Exercise details: Begin with the line that holds "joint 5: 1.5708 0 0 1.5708". Write out every line from there to the end of the listing below, word for word.
+++
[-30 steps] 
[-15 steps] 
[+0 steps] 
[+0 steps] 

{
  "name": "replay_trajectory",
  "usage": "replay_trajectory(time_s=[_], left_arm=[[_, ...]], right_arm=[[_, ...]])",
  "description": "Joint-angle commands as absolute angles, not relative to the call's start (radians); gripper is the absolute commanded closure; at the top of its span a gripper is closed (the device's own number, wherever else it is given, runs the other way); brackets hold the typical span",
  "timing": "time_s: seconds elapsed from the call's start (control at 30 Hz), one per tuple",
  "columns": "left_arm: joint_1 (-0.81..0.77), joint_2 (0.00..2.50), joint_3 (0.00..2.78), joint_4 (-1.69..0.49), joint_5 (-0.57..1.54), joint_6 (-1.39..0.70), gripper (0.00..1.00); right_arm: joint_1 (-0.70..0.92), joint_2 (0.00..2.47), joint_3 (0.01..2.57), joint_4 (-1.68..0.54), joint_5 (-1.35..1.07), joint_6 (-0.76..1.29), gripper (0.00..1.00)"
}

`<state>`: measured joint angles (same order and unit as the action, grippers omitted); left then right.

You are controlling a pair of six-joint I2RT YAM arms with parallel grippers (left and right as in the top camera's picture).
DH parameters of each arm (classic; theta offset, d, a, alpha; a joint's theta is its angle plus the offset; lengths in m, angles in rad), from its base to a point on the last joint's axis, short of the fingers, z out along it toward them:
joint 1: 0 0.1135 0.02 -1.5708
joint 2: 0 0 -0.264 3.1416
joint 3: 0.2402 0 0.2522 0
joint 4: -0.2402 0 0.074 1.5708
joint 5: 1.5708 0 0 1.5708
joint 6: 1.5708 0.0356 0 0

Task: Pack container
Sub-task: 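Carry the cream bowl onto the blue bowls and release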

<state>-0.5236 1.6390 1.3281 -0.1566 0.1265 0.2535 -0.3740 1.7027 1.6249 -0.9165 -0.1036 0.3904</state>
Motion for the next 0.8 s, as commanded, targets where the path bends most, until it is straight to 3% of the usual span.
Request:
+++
Final answer:
joint 5: 1.5708 0 0 1.5708
joint 6: 1.5708 0.0356 0 0

Task: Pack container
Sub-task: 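Carry the cream bowl onto the blue bowls and release
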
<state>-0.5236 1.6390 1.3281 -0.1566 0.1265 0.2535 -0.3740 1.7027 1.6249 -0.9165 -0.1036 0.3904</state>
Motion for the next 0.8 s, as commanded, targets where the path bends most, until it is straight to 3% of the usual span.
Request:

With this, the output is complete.